Fix: /api/blast/databases/nt/preview 502 — URL-encode NCBI S3 continuation token

Motivation

Production users hit a consistent HTTP 502 Bad Gateway when opening the nt database preview modal on the BLAST Databases page. The /api/blast/databases/nt/preview route was returning 502 in ~1.5 s on every attempt, while smaller DBs (pdb, swissprot, core_nt, nr, …) worked fine.

Root cause: in _list_keys (api/routes/storage/common.py), the AWS S3 NextContinuationToken was concatenated unencoded into the continuation-token= query parameter:

list_url += f"&continuation-token={continuation}"

S3 pagination tokens are opaque base64-ish blobs and routinely contain + and /, both URL-significant characters. Without percent-encoding, S3 rejected page 2 with:

HTTP 400 InvalidArgument
The continuation token provided is incorrect

resp.raise_for_status() raised httpx.HTTPStatusError, the outer except httpx.HTTPError wrapped it as NcbiUnavailable, and the route translated that to HTTP 502.

Only DBs whose listing actually paginated (>1000 objects, i.e. nt and sometimes nr) triggered the bug.
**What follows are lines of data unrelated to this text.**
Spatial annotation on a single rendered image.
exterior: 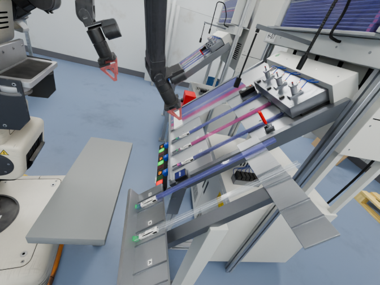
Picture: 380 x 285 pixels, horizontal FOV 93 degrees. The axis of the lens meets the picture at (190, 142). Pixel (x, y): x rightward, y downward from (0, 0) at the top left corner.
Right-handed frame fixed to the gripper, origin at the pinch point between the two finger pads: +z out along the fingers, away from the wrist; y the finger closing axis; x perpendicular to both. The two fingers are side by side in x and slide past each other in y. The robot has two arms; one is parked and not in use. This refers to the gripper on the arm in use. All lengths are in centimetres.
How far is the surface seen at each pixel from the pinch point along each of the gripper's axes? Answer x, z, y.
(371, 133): -68, 26, -22
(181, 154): 6.7, 16.1, -5.0
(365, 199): -151, 219, 46
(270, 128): -32.2, 8.6, -18.7
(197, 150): -1.8, 15.0, -7.8
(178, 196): 10.1, 18.5, -27.0
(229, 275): 13, 105, -30
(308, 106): -47, 6, -17
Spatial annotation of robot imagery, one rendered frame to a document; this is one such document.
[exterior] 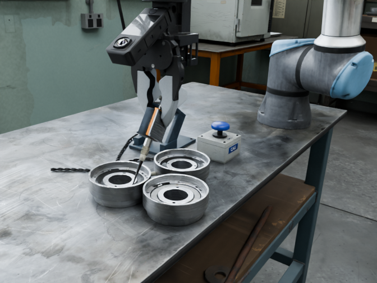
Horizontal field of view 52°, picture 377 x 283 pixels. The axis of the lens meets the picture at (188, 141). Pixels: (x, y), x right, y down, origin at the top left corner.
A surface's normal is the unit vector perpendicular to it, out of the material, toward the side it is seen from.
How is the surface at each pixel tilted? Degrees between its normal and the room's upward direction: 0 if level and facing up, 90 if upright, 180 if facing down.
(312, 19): 90
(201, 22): 90
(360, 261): 0
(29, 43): 90
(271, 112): 73
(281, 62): 86
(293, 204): 0
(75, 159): 0
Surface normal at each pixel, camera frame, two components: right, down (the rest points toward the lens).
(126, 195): 0.34, 0.35
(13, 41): 0.82, 0.23
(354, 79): 0.61, 0.42
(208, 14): -0.57, 0.27
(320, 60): -0.84, 0.27
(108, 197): -0.19, 0.34
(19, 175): 0.04, -0.93
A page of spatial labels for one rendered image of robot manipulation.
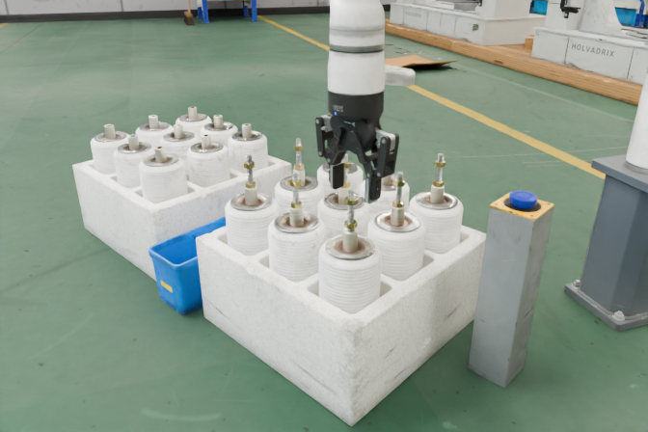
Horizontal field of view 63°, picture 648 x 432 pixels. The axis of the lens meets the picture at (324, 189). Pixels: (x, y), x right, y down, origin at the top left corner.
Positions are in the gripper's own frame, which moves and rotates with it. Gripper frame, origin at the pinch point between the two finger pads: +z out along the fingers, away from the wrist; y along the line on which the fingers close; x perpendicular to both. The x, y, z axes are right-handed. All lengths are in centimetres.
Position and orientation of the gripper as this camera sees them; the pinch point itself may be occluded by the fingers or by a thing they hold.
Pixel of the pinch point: (354, 186)
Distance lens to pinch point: 76.0
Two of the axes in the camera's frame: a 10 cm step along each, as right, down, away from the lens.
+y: 6.8, 2.9, -6.7
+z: 0.0, 9.2, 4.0
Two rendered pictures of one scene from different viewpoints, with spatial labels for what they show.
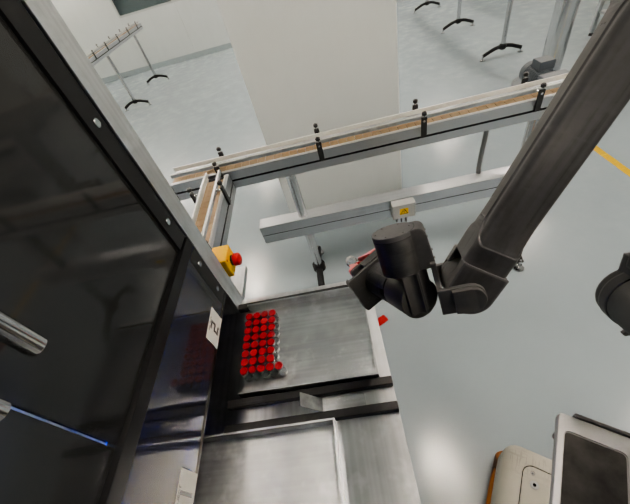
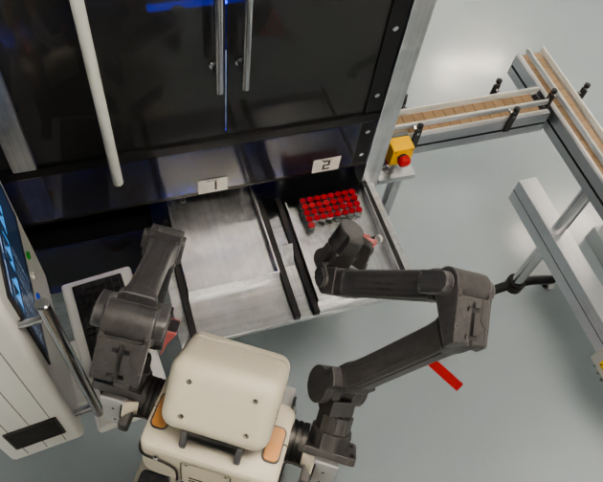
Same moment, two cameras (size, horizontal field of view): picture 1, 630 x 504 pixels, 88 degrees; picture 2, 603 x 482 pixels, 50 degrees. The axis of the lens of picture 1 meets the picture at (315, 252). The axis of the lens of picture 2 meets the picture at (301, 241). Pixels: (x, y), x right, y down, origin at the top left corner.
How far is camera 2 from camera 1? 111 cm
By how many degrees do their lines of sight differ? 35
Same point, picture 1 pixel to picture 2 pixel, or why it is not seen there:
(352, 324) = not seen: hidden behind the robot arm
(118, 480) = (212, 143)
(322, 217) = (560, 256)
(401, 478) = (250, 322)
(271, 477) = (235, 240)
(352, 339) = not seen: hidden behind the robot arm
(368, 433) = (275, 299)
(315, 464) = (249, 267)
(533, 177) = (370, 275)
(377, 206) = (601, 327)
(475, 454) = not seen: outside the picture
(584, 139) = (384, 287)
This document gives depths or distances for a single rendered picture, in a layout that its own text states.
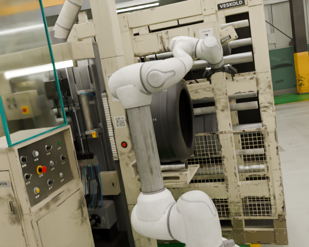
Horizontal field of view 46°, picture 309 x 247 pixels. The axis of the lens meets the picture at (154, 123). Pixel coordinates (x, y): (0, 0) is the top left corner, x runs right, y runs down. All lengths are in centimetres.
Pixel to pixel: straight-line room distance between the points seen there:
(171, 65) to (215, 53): 52
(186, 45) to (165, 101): 40
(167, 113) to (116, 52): 57
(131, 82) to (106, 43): 99
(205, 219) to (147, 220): 26
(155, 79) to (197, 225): 59
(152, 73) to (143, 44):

Single-page DBs never reached the second client.get(...) call, which is why most previews looked healthy.

Confirmed by reproduction:

HTTP 400 InvalidArgument
The continuation token provided is incorrect
ArgumentName: continuation-token

User-facing change

  • The BLAST Databases preview modal (and any background snapshot check that relies on preview_database) now returns the full file count, snapshot id, signature ETag and estimated size for paginated DBs such as nt.
  • The route response shape is unchanged — only the success path is restored.

API / IaC diff summary

  • api/routes/storage/common.py_list_keys now percent-encodes the S3 continuation token with urllib.parse.quote(continuation, safe=''). Token is treated as opaque; safe='' also encodes /.
  • api/routes/blast/databases.pyblast_database_preview warning log now includes the actual NcbiUnavailable / NcbiAccessDenied message, not just the exception class name. Previously the only log line was "preview nt: NCBI unavailable: NcbiUnavailable", which hid the underlying S3 400 body and made this bug effectively invisible.
  • api/tests/test_storage_common_cache.py — adds test_list_keys_url_encodes_continuation_token regression test that asserts a token containing + and / is percent-encoded before it reaches the second-page request.

No IaC changes. No frontend changes. No sidecar layout changes.

Validation evidence

  • uv run pytest -q api/tests/test_storage_common_cache.py api/tests/test_ncbi_catalogue.py api/tests/test_ncbi_breaker_composite.py api/tests/test_blast_databases_preview.py api/tests/test_prepare_db_routes.py21 passed.
  • uv run ruff check api/routes/storage/common.py api/routes/blast/databases.py api/tests/test_storage_common_cache.pyAll checks passed!
  • Reproduction of bug against live NCBI S3 with an unencoded token returned HTTP 400 InvalidArgument — The continuation token provided is incorrect; the same request with urllib.parse.quote(token, safe='') succeeds.
  • Production failure observed in Log Analytics workspace log-elb-dashboard-3abp67bppeeg4, container api, ~05:28 UTC 2026-05-26: multiple GET /api/blast/databases/nt/preview returning status=502 elapsed=~1.5 s, each preceded by "preview nt: NCBI unavailable: NcbiUnavailable".